Some things that are relevant:
● Command line arguments: as described in Program Behavior, a
dictionary file is specified when the program is run through a
command line argument.
● Opening and reading from files.
● Reading user input.
● Working with the unordered_map class.
● using the std::sort library routine on strings.
Example Code: You have been given a small program called freq.cpp which
illustrates all of these concepts through an application that reads in a text
file and builds a HashMap (unordered_map) which keeps track of all distinct
strings in the input file and, for each such string, the number of times it
appears in the input file.
This information is naturally represented by a map from strings to integers.
Some Notes and Assumptions
● Your program must behave as described above. Your may not, for example,
have the program prompt the user for the dictionary file -- it must be
given as a command line argument.
● Upper-Case vs. Lower-Case -- not an issue at all! To keep things
simple, we will assume that upper case and lower case letters are
distinguishable. For example, dictionary-small.txt contains "ATM"; we
will not consider it to be an anagram of "mat". Thus, you just treat
the letters as they are given.
● You may also assume that your dictionary file does not contain
duplicates - no special processing to skip duplicates.
Deliverable:
Your deliverable is just a single program file called jumble.cpp.

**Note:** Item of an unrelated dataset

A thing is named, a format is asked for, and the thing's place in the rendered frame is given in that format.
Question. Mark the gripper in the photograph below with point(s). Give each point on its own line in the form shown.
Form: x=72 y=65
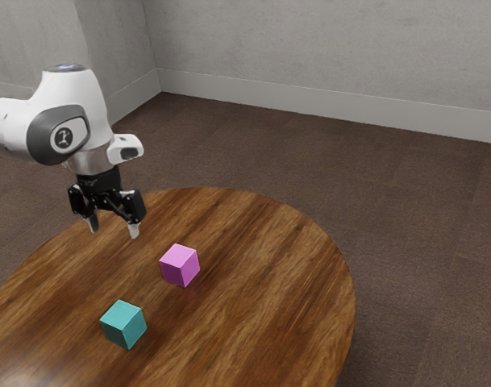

Please use exactly this name.
We should be able to create an executable from your program by running
g++ as:
g++ -std=c++11 jumble.cpp -o jumble
Final Comments:
Your program should not turn out to be very long -- maybe a little over
100 lines of code. Have fun and do some exploring of the C++ libraries.
Command line args. Your program will be called jumble will have one required
command line argument -- the dictionary file name. Example:
$ jumble dict.txt
The dictionary file will simply contain one word per line for easy parsing.